What are the five principles of corporate governance?
The principles of corporate governance are a cheat sheet – something bite-sized that you can keep in mind while you navigate your role in the boardroom.
The five principles of corporate governance
The five principles of corporate governance are responsibility, accountability, awareness, impartiality and transparency.
It’s a two-way street between shareholders and directors: if directors are in the job on the say-so of shareholders, they are answerable to those shareholders. Remember this.
A board is responsible for fulfilling shareholders’ wishes. That involves shepherding a company away from risk, around challenges, and towards success while staying true to its mission, respecting the law of the land, and the sensitivities of the politics around them. It’s a difficult job, but this is what responsibility truly means.
One of the board’s most important functions is to select a CEO who will enable the company and its workers to achieve their full potential.
No matter what decision a board takes, they should be able to back it up.
Important corporate decisions will inevitably lead to questions, and this isn’t a bad thing – merely a sign of engagement and diligence.
“Why did you appoint this CEO over other candidates? Why did you select this as a top priority? Why are we focusing corporate resources on ESG?”
As a board member, expect a constant flow of questions like this. When you get them, your job is to be clear in your answers.
The key to a company’s survival and prosperity is to know the landscape of risk around it.
Boards are always at the forefront of this effort, not just because they are in a position of responsibility, but because they are usually in their roles thanks to years, if not decades, of significant, relevant experience.
With this experience comes the ability to pinpoint as many risks as possible, whether large or small, short or long term.
Of course, no company can eliminate risk and should never approach risk management this way. The real trick is deciding which risks to take and which to avoid. You can read more about it in our guide to risk here.
Boards must strike a careful balance between their various responsibilities, the people who answer to them, and the people they answer to.
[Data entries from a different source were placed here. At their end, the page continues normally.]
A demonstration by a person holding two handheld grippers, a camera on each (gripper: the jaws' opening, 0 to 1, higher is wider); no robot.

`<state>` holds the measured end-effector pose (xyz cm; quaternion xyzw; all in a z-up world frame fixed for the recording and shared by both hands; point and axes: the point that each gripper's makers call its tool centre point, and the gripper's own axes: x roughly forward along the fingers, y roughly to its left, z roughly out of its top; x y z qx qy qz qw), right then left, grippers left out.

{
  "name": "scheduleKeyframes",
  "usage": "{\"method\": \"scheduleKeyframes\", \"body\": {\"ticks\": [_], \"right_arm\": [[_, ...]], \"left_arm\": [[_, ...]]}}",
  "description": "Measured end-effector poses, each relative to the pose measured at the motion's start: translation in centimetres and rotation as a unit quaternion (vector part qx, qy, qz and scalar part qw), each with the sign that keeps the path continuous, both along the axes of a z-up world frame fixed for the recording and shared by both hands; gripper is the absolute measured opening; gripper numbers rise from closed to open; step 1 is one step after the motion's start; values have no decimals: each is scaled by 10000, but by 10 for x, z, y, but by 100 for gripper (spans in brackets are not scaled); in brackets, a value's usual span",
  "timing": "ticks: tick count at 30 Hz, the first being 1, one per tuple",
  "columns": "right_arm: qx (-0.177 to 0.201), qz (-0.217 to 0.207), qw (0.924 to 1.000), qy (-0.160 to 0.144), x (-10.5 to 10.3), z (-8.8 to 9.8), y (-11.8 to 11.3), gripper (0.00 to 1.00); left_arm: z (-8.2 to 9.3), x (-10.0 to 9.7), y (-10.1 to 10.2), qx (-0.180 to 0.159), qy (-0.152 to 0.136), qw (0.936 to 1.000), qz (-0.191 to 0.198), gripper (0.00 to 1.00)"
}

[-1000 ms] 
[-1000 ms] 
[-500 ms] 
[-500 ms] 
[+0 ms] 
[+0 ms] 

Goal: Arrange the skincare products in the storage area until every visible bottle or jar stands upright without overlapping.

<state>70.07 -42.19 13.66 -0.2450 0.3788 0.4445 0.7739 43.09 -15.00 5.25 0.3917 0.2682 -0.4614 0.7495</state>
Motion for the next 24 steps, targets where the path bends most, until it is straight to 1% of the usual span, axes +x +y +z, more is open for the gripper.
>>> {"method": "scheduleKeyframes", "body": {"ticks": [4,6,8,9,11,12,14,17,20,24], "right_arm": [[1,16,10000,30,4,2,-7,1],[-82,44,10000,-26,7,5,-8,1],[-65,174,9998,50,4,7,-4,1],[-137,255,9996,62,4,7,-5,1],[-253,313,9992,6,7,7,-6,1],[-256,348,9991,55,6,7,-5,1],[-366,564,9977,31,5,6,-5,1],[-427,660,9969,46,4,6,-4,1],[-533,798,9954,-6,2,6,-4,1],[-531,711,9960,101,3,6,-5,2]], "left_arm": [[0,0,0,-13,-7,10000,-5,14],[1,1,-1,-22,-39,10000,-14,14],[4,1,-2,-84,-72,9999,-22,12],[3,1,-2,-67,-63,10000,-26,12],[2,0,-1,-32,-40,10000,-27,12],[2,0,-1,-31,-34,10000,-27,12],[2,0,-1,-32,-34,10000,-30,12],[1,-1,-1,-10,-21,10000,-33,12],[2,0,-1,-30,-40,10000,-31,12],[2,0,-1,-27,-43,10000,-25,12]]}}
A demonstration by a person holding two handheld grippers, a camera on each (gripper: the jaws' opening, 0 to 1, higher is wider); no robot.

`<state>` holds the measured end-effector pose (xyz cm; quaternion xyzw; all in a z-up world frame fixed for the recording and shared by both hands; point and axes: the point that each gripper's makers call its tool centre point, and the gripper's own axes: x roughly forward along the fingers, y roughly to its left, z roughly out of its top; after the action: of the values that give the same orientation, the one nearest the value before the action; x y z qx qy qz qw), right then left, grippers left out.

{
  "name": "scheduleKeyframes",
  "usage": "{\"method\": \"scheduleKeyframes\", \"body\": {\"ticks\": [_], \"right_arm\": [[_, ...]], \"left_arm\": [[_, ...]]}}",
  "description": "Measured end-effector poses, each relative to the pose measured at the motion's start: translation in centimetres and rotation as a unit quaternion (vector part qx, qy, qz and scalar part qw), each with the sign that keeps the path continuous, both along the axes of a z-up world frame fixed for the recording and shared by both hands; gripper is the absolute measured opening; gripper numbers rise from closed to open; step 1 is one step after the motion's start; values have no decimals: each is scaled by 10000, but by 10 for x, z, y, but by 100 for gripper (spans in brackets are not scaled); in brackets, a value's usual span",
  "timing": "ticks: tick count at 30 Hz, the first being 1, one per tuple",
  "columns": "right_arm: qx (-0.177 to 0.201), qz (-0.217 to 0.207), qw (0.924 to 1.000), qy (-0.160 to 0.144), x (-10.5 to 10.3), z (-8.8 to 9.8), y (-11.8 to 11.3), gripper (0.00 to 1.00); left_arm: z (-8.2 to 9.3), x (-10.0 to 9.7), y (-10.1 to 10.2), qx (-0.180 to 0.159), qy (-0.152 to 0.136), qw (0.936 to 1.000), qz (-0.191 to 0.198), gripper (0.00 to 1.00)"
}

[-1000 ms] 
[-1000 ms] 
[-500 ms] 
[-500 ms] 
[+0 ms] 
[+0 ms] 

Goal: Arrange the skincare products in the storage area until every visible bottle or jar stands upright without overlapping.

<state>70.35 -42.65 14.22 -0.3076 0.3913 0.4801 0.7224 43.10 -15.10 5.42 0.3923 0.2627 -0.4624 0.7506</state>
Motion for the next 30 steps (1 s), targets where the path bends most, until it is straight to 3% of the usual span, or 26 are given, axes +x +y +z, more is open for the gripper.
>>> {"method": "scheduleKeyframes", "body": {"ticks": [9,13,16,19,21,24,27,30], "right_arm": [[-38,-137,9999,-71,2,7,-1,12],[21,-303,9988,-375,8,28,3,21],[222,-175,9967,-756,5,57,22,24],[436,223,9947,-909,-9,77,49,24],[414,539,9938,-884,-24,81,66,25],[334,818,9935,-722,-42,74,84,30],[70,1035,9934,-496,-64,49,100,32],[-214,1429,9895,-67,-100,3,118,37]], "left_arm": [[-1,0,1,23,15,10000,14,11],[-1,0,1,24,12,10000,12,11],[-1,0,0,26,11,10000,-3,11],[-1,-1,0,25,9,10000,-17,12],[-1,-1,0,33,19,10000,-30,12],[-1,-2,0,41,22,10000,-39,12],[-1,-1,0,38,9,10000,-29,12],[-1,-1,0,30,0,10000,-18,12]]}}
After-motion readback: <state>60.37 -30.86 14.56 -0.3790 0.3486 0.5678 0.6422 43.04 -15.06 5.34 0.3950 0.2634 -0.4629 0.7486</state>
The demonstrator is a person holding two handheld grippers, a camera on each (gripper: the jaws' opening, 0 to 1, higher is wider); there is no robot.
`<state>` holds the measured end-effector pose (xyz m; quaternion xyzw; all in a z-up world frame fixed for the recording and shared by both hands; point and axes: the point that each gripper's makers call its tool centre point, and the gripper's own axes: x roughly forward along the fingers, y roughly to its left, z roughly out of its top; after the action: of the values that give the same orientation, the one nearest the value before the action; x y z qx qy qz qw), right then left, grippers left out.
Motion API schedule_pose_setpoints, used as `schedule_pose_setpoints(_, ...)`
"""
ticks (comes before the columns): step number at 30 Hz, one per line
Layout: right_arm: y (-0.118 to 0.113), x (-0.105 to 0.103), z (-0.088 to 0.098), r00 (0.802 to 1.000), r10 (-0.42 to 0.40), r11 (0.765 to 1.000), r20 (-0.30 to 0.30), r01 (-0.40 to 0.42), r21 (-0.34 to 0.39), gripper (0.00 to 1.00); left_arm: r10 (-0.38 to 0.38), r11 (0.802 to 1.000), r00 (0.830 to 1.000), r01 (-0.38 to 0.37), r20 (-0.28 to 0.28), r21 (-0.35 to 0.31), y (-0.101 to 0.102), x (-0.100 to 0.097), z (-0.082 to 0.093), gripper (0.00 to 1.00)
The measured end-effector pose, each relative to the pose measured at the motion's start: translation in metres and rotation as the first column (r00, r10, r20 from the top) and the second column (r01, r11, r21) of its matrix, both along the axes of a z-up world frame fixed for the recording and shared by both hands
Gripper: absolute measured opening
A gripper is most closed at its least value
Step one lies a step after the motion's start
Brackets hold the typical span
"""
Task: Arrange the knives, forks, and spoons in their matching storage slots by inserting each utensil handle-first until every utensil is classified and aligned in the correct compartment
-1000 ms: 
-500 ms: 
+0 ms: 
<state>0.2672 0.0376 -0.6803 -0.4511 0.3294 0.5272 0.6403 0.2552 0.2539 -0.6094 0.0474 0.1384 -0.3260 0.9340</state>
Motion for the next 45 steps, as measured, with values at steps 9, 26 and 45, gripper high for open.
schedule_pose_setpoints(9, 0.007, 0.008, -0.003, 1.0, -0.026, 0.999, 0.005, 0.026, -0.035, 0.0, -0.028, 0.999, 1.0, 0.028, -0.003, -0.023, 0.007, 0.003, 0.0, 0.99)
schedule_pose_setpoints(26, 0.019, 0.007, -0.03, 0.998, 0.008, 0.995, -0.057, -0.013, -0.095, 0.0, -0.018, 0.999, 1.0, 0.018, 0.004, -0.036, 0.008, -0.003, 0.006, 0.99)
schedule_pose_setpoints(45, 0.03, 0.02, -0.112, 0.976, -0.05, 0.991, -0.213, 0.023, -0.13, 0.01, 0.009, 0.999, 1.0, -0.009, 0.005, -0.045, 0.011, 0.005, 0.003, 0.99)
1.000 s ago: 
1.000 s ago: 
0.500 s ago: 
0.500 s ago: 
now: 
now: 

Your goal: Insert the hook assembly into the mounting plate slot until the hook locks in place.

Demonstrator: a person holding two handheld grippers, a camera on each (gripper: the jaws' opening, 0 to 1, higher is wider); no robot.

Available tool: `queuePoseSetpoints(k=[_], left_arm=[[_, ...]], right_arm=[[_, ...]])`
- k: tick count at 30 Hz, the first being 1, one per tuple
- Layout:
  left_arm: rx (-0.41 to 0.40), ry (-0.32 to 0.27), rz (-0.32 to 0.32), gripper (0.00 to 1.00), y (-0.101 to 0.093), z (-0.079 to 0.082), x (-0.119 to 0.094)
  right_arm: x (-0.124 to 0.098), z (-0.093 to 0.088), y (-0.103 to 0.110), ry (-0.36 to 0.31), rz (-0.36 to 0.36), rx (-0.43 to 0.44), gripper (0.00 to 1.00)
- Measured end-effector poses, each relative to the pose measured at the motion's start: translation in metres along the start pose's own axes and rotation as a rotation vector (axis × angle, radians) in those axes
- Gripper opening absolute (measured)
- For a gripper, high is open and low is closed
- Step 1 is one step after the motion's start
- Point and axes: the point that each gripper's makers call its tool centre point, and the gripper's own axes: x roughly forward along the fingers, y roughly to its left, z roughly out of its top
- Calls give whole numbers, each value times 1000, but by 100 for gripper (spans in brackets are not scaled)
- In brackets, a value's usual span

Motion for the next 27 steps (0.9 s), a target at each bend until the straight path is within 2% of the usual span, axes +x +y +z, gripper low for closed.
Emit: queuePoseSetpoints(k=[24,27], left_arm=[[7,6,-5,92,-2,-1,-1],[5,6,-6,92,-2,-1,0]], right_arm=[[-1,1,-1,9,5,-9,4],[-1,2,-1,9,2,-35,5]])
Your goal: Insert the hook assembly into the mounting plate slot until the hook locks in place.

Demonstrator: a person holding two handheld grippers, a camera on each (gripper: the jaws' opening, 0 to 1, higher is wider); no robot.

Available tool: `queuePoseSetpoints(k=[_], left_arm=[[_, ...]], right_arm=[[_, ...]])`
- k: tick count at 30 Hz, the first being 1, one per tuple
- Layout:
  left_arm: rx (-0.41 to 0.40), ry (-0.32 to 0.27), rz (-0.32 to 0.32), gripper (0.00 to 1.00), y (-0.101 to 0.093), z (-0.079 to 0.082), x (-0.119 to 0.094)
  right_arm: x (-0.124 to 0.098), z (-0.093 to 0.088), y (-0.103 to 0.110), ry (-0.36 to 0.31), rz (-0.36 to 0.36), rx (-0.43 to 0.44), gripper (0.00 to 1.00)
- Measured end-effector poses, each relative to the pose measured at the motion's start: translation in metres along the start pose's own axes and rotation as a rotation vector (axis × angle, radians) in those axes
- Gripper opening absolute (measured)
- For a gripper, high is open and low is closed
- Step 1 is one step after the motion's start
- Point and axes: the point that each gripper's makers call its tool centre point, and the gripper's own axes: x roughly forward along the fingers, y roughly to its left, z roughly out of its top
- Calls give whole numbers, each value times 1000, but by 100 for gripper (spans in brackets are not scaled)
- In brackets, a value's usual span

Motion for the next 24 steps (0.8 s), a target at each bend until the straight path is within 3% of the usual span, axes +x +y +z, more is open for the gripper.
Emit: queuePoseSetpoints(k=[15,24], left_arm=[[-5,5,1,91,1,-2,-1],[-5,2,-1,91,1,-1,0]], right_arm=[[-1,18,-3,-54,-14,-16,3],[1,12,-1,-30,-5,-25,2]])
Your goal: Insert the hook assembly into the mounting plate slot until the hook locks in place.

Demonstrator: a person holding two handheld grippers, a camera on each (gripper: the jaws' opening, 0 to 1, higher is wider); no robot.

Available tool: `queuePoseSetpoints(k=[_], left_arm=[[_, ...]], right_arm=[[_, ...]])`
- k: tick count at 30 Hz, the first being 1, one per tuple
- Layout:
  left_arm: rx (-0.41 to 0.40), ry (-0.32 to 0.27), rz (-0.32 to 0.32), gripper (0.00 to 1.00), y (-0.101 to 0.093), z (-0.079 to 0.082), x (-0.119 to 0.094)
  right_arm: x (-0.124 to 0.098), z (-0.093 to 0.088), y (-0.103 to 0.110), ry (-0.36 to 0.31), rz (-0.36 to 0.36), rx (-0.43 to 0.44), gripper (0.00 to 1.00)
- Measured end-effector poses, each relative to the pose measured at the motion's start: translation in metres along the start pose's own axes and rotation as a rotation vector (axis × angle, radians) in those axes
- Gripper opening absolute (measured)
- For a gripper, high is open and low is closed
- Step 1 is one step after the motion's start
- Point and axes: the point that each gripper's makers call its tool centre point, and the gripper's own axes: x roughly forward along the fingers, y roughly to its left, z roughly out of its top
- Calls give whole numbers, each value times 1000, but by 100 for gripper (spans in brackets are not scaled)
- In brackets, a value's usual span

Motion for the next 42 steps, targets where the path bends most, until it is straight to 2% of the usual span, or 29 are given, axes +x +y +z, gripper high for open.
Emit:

They should approach every decision with an independent mindset, ensuring no personal interests or those of close colleagues come between them and the correct business decision.
While impartiality is easy to agree to in principle, it’s easy to slip out of practice. Personal beliefs and friendships can cloud a board member’s objectivity. A board must know how this can happen – and how subtle it can be. They should take care to ensure it doesn’t influence their responsibility.
This is the most practical principle, and it’s simply about the paperwork. Boards are responsible for documenting and reporting on everything that’s expected of them as clearly and thoroughly as is necessary.
Don’t be fooled into thinking this is just about the financial statements. They are essential, but they’re not the whole picture. Boards must also report any conflicts of interest, severe conflicts over strategy and risks to the company.
Take the above five points as a foundation or starting point. You can build on them with information from your role. Every board in every industry is different, but these will set you on the right path.